Les valorisations ont retrouvé des planchers

Malgré les changements que nous avons soulignés, le marché japonais a regagné ses planchers historiques en termes de ratios cours/bénéfices (environ 12x) à la fin 20184 Les ventes massives des investisseurs étrangers témoignaient de leur manque de confiance envers les améliorations intervenues au cours des dernières années.

Une comparaison entre le marché japonais et d’autres révèle que ce premier se négociait avec une importante prime de valorisation face au reste du monde durant les années 1990. Mais il a ensuite largement corrigé et avait perdu sa prime dès 2012. Depuis lors, les multiples de valorisation des autres grands marchés ont progressé, tandis que ceux du Japon ont continué de se replier malgré Dans ce contexte, nous estimons que le pays affiche des valorisations attrayantes. La correction du marché signifie que, dès que les bénéfices repartiront à la hausse, les actions nippones ne seront plus confrontées à une tendance baissière durable et les cours pourront augmenter proportionnellement. A mesure que les obstacles cycliques s’amenuisent à l’échelle mondiale, l’environnement de faibles valorisations et de renforcement des entreprises devrait selon nous se traduire par de robustes gains pour le marché et la forte croissance des bénéfices des entreprises.

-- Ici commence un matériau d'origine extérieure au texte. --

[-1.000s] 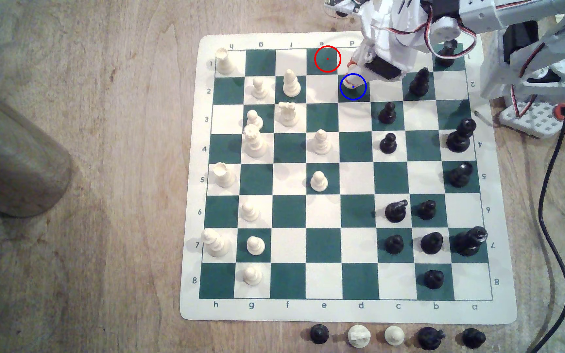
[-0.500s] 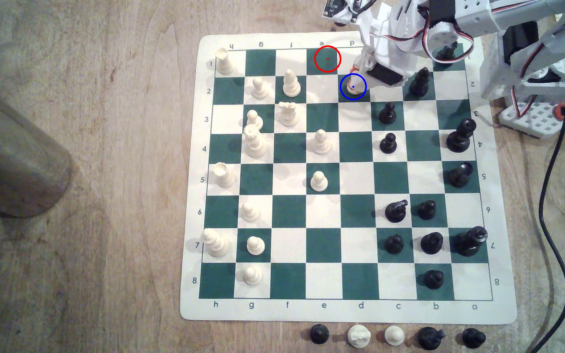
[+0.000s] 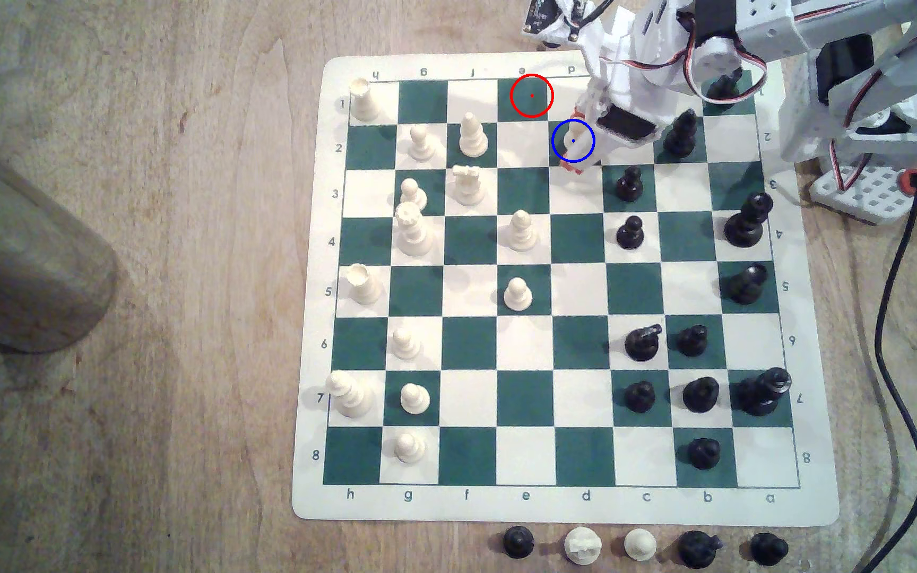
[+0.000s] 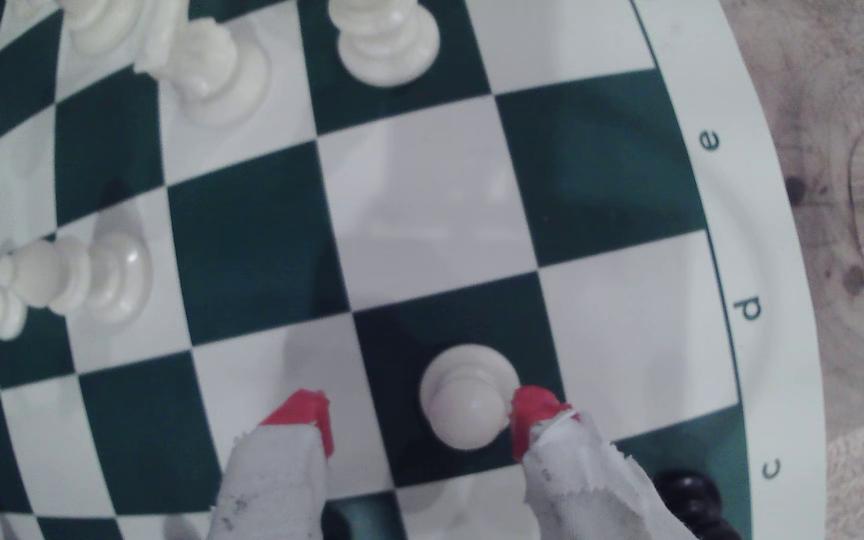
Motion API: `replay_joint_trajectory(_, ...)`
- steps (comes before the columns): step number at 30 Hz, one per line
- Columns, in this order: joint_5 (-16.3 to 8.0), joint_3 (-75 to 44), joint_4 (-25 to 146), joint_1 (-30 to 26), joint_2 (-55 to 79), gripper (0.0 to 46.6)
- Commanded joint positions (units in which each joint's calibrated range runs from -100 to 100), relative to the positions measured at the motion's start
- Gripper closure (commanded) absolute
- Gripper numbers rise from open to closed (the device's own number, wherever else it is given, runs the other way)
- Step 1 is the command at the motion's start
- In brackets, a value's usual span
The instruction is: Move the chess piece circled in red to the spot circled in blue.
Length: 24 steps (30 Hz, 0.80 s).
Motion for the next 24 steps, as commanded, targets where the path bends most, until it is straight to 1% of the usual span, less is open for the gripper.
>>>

Appelées à bénéficier de la reflation mondiale

Le Japon a particulièrement souffert du choc déflationniste qui a suivi la faillite de Leman Brothers. La concurrence féroce de la Chine et l’appréciation du yen ont contraint les entreprises du pays à engager des restructurations et à abandonner les activités à faible valeur ajoutée. Et ces mesures ont porté leurs fruits. La part du Japon dans les exportations mondiales s’est stabilisée depuis 2013-2014. En dépit de problèmes structurels domestiques, les fabricants nippons sont devenus plus compétitifs à l’international et ont concentré leurs efforts sur la production à plus large échelle de biens à forte valeur ajoutée.

Par ailleurs, les entreprises du pays ont changé d’approche. Les sociétés du secteur tertiaire ont été en proie à une très faible productivité pendant de nombreuses années, la déflation les incitant à surinvestir dans le personnel. Les pénuries de main-d’œuvre et les hausses de prix modifient aujourd’hui la manière dont ces entreprises conduisent leurs affaires. Elles s’attachent à gagner en efficacité, de sorte que la productivité et les marges augmentent progressivement.

Les investisseurs internationaux ignorent cependant les progrès considérables accomplis par les entreprises nippones ces dernières années et les valorisations se sont repliées à des planchers à long terme.

Malgré les incertitudes à court terme liées au ralentissement de l’économie mondiale, nous pensons que les actions japonaises affichent des valorisations très attrayantes et sont appelées à bénéficier de l’accélération de l’activité internationale davantage que ne le réalisent les investisseurs.